Which lines in the data contain the word "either"? Please copy each of them.

Stored items:
'''
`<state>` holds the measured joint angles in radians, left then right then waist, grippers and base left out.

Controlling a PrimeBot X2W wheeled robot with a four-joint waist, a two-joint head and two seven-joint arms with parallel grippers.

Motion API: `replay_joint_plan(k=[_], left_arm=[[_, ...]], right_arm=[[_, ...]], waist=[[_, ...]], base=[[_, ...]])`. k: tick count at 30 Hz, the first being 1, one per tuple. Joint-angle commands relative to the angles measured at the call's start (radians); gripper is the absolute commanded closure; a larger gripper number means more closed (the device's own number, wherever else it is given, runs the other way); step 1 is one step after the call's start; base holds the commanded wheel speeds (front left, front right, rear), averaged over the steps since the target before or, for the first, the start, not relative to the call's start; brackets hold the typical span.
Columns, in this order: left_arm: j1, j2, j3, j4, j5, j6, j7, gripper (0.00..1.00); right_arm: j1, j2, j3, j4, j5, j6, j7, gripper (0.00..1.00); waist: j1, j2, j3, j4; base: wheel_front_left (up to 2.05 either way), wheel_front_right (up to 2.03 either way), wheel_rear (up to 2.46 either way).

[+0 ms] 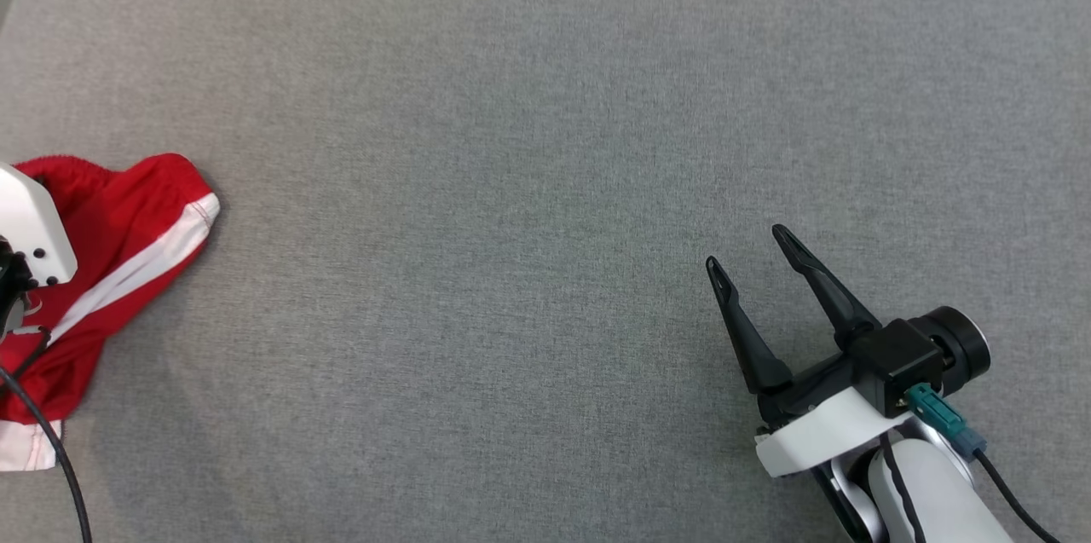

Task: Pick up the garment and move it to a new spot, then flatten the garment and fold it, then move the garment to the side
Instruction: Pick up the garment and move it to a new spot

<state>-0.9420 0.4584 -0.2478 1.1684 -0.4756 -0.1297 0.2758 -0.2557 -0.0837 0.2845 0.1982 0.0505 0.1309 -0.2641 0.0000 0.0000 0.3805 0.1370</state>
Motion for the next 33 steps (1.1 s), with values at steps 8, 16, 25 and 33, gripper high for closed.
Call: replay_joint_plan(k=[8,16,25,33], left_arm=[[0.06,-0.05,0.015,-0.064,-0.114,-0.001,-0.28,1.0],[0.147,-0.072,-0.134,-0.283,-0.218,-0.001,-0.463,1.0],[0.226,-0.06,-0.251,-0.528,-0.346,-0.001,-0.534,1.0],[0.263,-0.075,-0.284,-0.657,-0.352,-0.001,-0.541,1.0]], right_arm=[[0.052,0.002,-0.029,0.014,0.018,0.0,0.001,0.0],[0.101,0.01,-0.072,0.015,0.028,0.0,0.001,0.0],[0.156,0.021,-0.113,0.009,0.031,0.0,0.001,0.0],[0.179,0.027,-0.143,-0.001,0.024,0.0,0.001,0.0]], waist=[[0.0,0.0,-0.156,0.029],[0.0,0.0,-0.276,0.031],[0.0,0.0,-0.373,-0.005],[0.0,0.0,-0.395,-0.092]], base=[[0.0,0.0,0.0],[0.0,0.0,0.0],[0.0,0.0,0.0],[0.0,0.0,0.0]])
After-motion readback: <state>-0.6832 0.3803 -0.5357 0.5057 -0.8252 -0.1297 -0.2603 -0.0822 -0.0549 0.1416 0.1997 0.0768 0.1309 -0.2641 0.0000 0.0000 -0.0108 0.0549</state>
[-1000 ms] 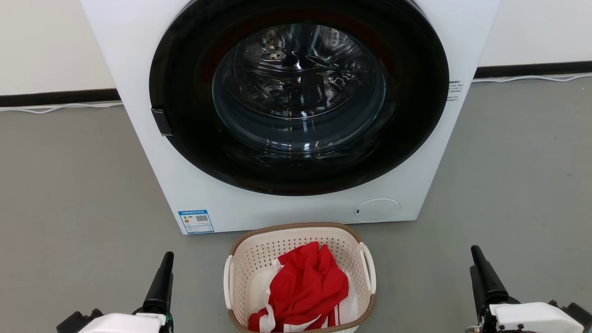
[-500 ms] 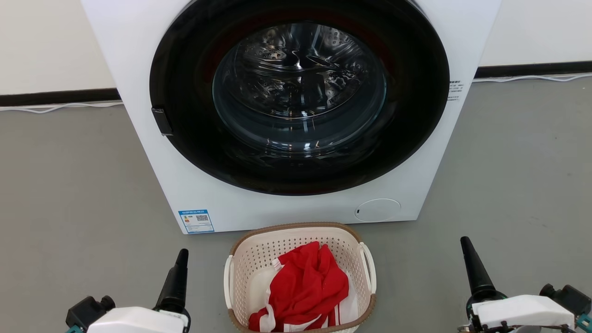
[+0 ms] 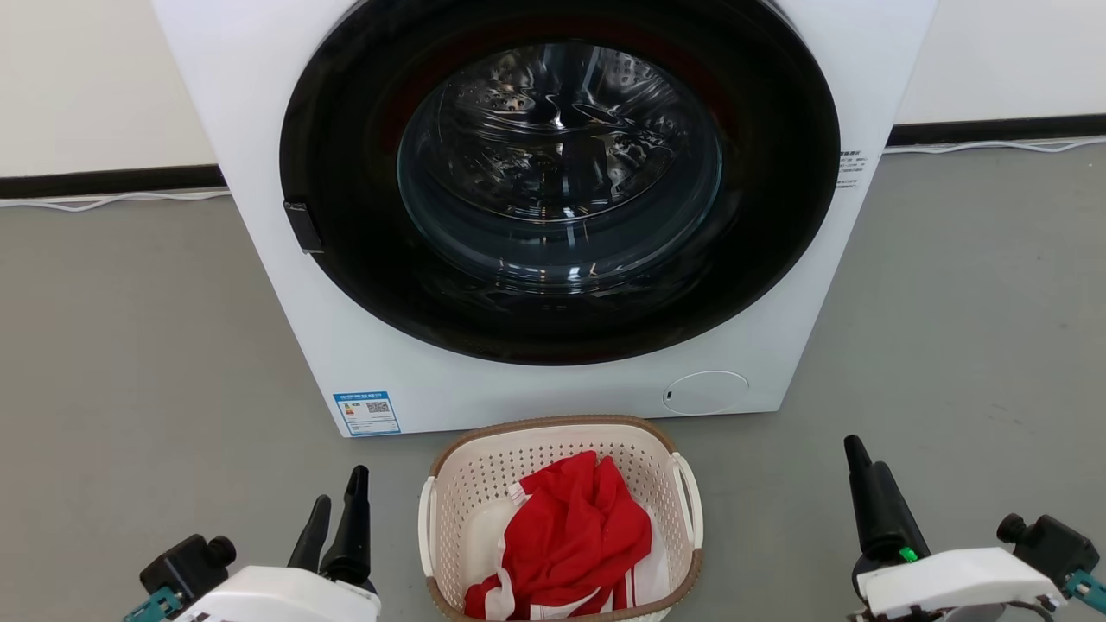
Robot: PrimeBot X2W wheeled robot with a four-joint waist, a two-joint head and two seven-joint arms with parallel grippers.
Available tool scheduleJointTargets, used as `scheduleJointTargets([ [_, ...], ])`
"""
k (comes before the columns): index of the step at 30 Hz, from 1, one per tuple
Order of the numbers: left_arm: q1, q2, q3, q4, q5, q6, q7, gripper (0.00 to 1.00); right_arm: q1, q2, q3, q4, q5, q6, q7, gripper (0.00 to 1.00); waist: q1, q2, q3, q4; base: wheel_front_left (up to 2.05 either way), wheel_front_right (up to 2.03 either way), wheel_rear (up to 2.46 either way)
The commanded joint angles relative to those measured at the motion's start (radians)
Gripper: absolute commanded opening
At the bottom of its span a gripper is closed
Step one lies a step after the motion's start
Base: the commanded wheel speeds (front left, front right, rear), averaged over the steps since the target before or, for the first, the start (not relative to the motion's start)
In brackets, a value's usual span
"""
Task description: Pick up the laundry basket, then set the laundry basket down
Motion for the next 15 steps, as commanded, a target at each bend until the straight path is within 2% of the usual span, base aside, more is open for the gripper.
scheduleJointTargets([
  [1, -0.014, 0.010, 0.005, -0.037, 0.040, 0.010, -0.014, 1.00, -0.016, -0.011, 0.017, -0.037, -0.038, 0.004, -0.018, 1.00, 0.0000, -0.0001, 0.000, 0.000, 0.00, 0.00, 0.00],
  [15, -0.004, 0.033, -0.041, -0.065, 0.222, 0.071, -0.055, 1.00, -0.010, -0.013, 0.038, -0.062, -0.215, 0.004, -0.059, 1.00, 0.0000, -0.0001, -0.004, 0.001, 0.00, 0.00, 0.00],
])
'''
▶ _Answer section_
Columns, in this order: left_arm: j1, j2, j3, j4, j5, j6, j7, gripper (0.00..1.00); right_arm: j1, j2, j3, j4, j5, j6, j7, gripper (0.00..1.00); waist: j1, j2, j3, j4; base: wheel_front_left (up to 2.05 either way), wheel_front_right (up to 2.03 either way), wheel_rear (up to 2.46 either way).
Order of the numbers: left_arm: q1, q2, q3, q4, q5, q6, q7, gripper (0.00 to 1.00); right_arm: q1, q2, q3, q4, q5, q6, q7, gripper (0.00 to 1.00); waist: q1, q2, q3, q4; base: wheel_front_left (up to 2.05 either way), wheel_front_right (up to 2.03 either way), wheel_rear (up to 2.46 either way)

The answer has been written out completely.